IKEA’s new Trådfri system is cheaper still: a bridge - IKEA calls it the Gateway - is £25, and bulbs cost from £9 to £15 depending on fitting. Light panels are £55 to £100, dimming kits are £15 and a remote control is £15. You can’t adjust the colour but you can adjust the colour temperature, so you can have warm white for mood lighting and cool white for getting stuff done. It’s much cheaper, but we think colour changing is the key selling point of smart lighting, so for us IKEA’s one to watch in the long term but not a great investment right now.
Will it be obsolete in a few years?
Nobody can predict that with certainty, but there are encouraging signs that your smart lights won’t prove to be a not-so-smart investment in the long term - so maybe the energy savings will end up paying for the kit, albeit over a fairly long period of time. For example, when Philips added HomeKit compatibility to its Hue range with Hue 2.0, that was backwards compatible, so while you had to upgrade the hub you didn’t need to buy new bulbs.
A smart bulb inside an interesting lamp can create something really amazing, as this example from LIFX demonstrates.
Most smart lighting systems use the same ZigBee wireless networking technology. It’s called ZigBee Light Link and it’s used by Philips, IKEA and Osram, which should ensure ongoing compatibility and interoperability between competing systems. LIFX should be fairly future-proof too, as it simply uses your Wi-Fi network. And of course the various systems all use standard light fittings such as bayonet caps, edison screws and GU10 spots.
Is smart lighting worth the money?
That really depends on what you want to do. If money is your priority then non-smart LEDs deliver the efficiency savings without the significant up-front expense of smart lights, and that’s by far the most sensible option. But it’s also the least fun. Smart spotlights can turn a front room into something resembling your favourite band’s stage lighting, while lightstrips and light recipes can transform a room without the hassle and expense of redecorating. And if you have kids they’ll love messing around with the options and creating their own recipes or using third-party apps to turn your front room into a disco.

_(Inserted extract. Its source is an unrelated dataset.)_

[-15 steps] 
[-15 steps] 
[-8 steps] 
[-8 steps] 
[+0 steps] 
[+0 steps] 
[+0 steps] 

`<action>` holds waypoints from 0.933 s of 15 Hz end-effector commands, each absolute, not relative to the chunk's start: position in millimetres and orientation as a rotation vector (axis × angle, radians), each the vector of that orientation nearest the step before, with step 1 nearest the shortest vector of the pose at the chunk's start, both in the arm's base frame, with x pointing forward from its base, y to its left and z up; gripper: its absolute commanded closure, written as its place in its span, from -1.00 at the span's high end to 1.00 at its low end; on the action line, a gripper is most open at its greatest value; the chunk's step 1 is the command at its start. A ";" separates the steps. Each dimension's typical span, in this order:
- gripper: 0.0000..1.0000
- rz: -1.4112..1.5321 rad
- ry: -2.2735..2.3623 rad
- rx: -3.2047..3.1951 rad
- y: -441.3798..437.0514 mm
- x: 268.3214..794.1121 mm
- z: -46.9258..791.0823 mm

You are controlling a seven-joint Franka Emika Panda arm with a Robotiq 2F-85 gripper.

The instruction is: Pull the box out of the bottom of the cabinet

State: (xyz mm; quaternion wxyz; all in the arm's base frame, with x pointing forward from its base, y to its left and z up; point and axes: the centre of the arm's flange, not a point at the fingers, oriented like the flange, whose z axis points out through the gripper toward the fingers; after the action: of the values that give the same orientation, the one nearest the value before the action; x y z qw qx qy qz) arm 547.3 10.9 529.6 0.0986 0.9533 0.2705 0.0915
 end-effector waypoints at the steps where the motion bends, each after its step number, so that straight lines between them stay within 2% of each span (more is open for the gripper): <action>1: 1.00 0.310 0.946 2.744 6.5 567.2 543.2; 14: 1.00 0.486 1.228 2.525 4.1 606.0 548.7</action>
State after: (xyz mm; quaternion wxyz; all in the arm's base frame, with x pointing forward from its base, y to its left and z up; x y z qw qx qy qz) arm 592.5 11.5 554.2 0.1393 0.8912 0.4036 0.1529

For us, smart lighting does something priceless: it makes us smile. Whether we’re telling Siri that we’re going to bed, asking for the reading preset, getting the mood ready for a movie or making the house spooky for Hallowe’en, we’ve found smart lighting to be a constant delight - and it’s still uncommon enough to impress friends and family when they pop round. We wouldn’t recommend replacing every bulb in your house with a Hue, Hive, LIFX or Trådfri bulb, but having smart lighting in a sitting or dining room can be really effective.